Something nostalgic and hard to replace like a hand crafted HTML link on your
own site carries a bit more weight with me.

------
integraton
The proliferation of mobile makes web traffic go up, not down. Mobile is a
bigger slice of the pie, but the entire pie is bigger. Desktop web traffic
itself appears to be growing, not shrinking.

I've had to correct the distortion of these numbers before
([https://news.ycombinator.com/item?id=5847337](https://news.ycombinator.com/item?id=5847337)),
and I'll do it again. Using Wikimedia as an example, as mobile accounts for a
bigger _share_ , overall traffic is growing _significantly_ , and even
_desktop traffic is growing_ , not declining:

Wikimedia June 2012: 149,085 M requests -
[http://stats.wikimedia.org/archive/squid_reports/2012-06/Squ...](http://stats.wikimedia.org/archive/squid_reports/2012-06/SquidReportOperatingSystems.htm)

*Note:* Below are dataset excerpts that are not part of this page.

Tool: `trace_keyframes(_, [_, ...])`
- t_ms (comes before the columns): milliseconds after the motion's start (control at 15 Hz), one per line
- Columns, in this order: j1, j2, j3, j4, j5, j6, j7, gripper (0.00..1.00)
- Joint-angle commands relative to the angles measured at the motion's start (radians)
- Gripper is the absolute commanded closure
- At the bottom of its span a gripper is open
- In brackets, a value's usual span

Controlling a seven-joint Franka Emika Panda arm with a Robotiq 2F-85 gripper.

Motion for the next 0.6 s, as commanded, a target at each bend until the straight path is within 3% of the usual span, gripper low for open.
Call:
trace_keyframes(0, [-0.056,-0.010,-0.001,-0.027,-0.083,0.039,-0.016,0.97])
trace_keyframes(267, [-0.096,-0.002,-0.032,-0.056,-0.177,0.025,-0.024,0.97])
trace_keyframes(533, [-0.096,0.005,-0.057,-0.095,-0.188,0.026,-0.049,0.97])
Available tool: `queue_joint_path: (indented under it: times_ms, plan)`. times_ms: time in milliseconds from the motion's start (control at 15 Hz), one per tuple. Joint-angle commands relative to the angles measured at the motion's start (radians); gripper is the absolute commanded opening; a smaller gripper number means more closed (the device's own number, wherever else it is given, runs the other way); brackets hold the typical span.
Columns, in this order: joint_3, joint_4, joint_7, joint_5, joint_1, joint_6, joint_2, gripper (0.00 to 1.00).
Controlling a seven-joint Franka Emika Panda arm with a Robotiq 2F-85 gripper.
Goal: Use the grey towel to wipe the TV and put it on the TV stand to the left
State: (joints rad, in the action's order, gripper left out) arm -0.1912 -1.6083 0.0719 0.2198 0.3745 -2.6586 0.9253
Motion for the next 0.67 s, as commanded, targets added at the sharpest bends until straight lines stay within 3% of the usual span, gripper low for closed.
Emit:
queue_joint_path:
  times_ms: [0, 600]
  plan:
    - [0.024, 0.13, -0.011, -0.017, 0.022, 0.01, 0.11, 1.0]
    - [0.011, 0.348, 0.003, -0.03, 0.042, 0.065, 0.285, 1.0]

Wikimedia June 2013: 223,725 M requests -
[http://stats.wikimedia.org/archive/squid_reports/2013-06/Squ...](http://stats.wikimedia.org/archive/squid_reports/2013-06/SquidReportOperatingSystems.htm)

As you can see, Windows declined in _share_ from 70.45% to 56.10%, but total
number of Windows desktop requests _grew_ from 105,035M to 125,520M. Similar
pattern with Mac Desktop.

Mobile means more web traffic, not less, and desktop web traffic is also
growing.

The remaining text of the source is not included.